Of jousting grounds,

Where heroes fight

For honour of their ladies

Luminous in their gowns,

Colours bedight.


“The while King Arthur,

On the high bench

Takes precedence.

With wizard Merlin,

Strong in prophesy

Seated on his right.


“And all is sorcery,

Immune from Time.”




Thus prates the guide:


The tourists stand agog,

eyes popping and bouche-bée,

forgetting that outside

the land is thick with fog,

and the rain pelts down.


Wednesday, 09 May 2001




Ode to the Third Age


Turn back the clock!

And turn back the mind!

Now is the time!


Turn back the clock!

against the flow,

tick by grudging tock


Rebellious youth


in your old age.


Regain the sense,

the very essence

of who you were

and who you are.


So in your Third Age

you may achieve

insight into your rage.


Written in Normandy


Tuesday, 08 May 2001






View from the Gîte

 Spoken version


At the far edge of the land

the line of poplars stand,

naked and swaying,

outlined on the sky.


Taut branches grope,

piercing the clouds

prying into their top

grey secrets.


The land swells like the sea,

order and rhythm,

with white horses,

towing the plough.


Leaving behind,

precise as logarithms

neat shining

waves of clay.


The clouds grow weary,

shed their soft rain

upon the landscape,

and the afternoon.



Thursday, 10 May 2001





Repeat Performance

Something very peculiar was going on.  At first he could not decide whether he was dreaming.  If so, no point trying to make sense of things.  For dreams are peculiar.  They have their own logic, their own momentum.  He knew –but how did he know?  – that there were such things as lucid dreams, observing your own dreams.  The test was then to force yourself to wake up.

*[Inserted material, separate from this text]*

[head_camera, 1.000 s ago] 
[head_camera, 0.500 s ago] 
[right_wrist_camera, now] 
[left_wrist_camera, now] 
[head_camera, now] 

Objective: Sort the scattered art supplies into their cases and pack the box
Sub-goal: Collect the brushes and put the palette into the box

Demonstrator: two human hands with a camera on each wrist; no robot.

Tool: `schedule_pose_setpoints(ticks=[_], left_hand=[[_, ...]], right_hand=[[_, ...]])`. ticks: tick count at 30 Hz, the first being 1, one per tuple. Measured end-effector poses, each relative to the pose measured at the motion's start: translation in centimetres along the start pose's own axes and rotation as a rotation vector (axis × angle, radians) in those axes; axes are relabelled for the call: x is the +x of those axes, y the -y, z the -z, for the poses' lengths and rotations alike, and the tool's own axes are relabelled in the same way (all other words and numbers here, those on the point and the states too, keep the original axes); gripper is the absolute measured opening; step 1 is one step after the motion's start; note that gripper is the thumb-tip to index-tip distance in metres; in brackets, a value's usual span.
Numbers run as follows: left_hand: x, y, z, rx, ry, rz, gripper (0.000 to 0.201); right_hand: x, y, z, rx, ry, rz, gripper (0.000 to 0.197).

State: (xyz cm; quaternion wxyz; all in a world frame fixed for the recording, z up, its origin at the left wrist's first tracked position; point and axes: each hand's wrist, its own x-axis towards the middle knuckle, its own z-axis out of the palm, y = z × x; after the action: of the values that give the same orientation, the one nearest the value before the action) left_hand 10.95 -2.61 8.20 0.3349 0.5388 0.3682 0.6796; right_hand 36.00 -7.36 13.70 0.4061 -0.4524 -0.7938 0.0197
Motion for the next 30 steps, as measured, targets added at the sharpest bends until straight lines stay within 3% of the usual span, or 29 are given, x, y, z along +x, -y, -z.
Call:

He took stock.  He was lying gazing upwards, but he could not move.  Not strictly true.  He could move his eyes.  Up, down, side to side.  He took a childish pride in his skill, although it was limited since he could not move his head.  Everything here was faded, almost in monochrome, a grey and white gradation.  He tried to focus his brain a little more on his surroundings, extract some meaning.  Now he came to think of it other senses were weak:  There was no sound.  Perhaps there was nothing to be heard, or again perhaps in his dream he was deaf.  No smell, but again his olfactory function had always been quite feeble.  Olfactory there’s a good word! 

He could barely locate his limbs; feel the weight of his head on the pillow, the cool whiteness of the sheet under his chin.  Depressing his eyes to the utmost he could see the twin mounds of his feet, at the end of the bed, but they were foreign objects, beyond his control.  He was in bed then.  Relief!  Problem solved.  He must be dreaming.

Now to wake up.  He willed himself, gripping his brain with his mind, but nothing seemed to change.  Panic.  He was stuck forever within his dream, within his mind.  Perhaps if he shut his eyes and then reopened them, something like switching a crashed computer off and on, he could cure what can only be a glitch.  Another thought.  How was it he knew about computers and glitches when he did not even know who he was?

Try it anyway.  He closed his eyes, screwed them tight for good measure.  The usual regression of glowing fractal shapes, colours coruscating, diminishing to the horizons of the mind. 

Good, he thought, the optic nerves are still firing and all complementary colours are intact.  And again he astonished himself at this scientific concept.

Then with his eyes still closed he was back in the Lecture Room, at the focus of the amphitheatre, with a hemisphere of earnest student faces like pale intelligent moons, taking frantic notes, spectacles dipping and rising and semaphoring flashes at him, reflected from the brutal blue fluorescents overhead, noses aimed at him.

The senses were back in operation and working overtime.  He could see sharp as an eagle, zoom in, zoom out to any part of the room, smell odours like a wild beast, dote like an artist on the impact of colours, feel surfaces and textures in exquisite sculptural detail, reap gestalt in vast creative impulses.  In a queer manner the sensory modes linked, convoluted, colour with smell, sound with touch, music with warmth.

There he was on the podium, standing confidently behind the lectern and the microphone, waving his arms in emphasis, coming as he already knew to his peroration.  It was all so clear, so crystalline, as if engraved on the inner surface of his mind. He was an observer observing himself observing.  It was all so inevitable, so déjà vu.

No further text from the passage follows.